ここでは、「ボタニカルアート」の始め方についてご紹介します。
「ボタニカルアート」のスクールを見つける
「ボタニカルアート」を始めるためのスクールとしては、通信講座やカルチャースクール、個人教室などがあります。
「ボタニカルアート」のスクールの回数や受講料はいろいろです。
自分に適した「ボタニカルアート」のスクールを見つけましょう。
自分で始める
とりあえず自分で始めたいときは、多くの描き方の入門書があります。
この入門書は、平均的に2,000円〜3,000円くらいの価格のものが多くあり、描き方がDVD付で学習できるものや、印刷がすでにされている下絵を塗り絵のように水彩絵の具で塗っていくものがあります。
必要な道具
「ボタニカルアート」の始めるときに必要な道具としては、水彩絵の具、筆、水彩紙、鉛筆、パレットなどがあります。

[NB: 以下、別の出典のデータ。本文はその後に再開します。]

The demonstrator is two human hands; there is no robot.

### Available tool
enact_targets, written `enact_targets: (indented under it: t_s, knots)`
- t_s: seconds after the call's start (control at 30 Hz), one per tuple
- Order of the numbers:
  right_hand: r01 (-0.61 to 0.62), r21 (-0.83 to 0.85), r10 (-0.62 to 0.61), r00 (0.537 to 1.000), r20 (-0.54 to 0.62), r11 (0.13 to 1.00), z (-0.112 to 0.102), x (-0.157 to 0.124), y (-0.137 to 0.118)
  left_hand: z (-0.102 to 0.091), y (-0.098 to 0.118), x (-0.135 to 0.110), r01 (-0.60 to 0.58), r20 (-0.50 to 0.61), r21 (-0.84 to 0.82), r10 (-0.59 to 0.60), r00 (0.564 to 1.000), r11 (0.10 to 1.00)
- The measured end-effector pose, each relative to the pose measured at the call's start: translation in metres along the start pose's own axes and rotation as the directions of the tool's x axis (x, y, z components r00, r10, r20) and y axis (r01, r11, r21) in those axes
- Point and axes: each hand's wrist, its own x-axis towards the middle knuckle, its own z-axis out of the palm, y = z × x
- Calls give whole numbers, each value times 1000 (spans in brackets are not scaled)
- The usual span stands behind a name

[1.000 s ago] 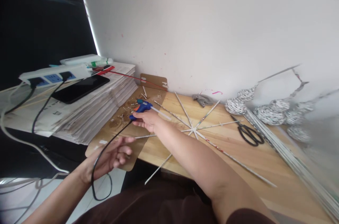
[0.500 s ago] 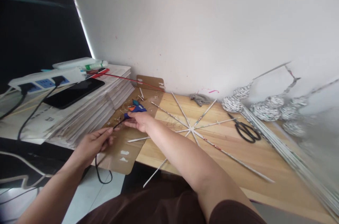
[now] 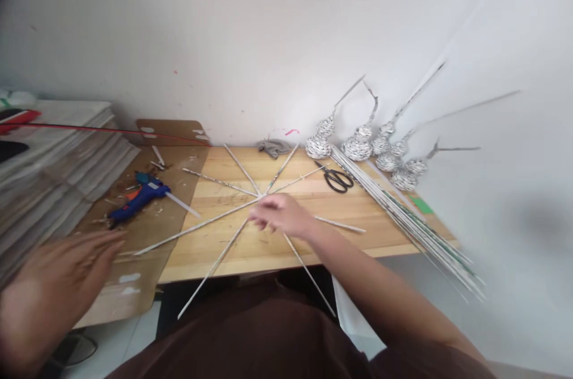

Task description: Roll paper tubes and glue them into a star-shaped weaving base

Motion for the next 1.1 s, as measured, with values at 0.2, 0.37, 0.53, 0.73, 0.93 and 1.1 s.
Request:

これ以外にも、細かな植物の部分を観察するためのルーペや虫眼鏡などもあれば便利です。
「ボタニカルアート」の12,000円くらい画材セットが販売されていますが、手軽に始めるのであれば高い画材を買わなくても、パレットや筆、水彩絵の具などを100円ショップなどでも買うことができます。
筆の大きさや種類、紙の種類や絵の具の色数については、詳しくテキストなどに載っているため、可能な限り使いやすいもの、身近なものを買うといいでしょう。
「ボタニカルアート」の描き方の技法とは?
「ボタニカルアート」は、いろいろな描き方の技法があります。
ぼかしは質感や遠近感を表現するために必要で、絵の具の塗り広げ方や濃さで実現することができます。
ぼかしをマスターして濃淡の表現力がアップすると、グラデーションが使えるようになります。
基本的な混合三原色が初心者は大切で、上達のコツは目的の色を生み出す基本になります。
植物の描き方
「ボタニカルアート」の目的は、作品を実物大に、対象の植物を背景なしで最大限に表現することです。
人工物の植木鉢や花瓶などは必要ないため、このようなものの質感を表現する技法は必要ありません。
しかし、ありのままの表現が植物については要求されます。
正確にこのような箇所を描く描き方のマスターが必要です。
初めは描く花を選びます。
形状が複雑なものよりも、大きな花びらや葉の方が描きやすいでしょう。
また、当然ですが、時間が描き終えるまでにかかります。
そのため、丈夫な日持ちする花を選びましょう。
下書きする前に、花の各部を採寸します。
そして、原寸大のままで用紙に正確に書き込みます。
採寸は花びらや葉っぱのみでなく茎も行っておくと、描くときに自信が持てるでしょう。
下書きは目立たないように薄っすらと書き込み、色をこの輪郭線をガイドに乗せていきます。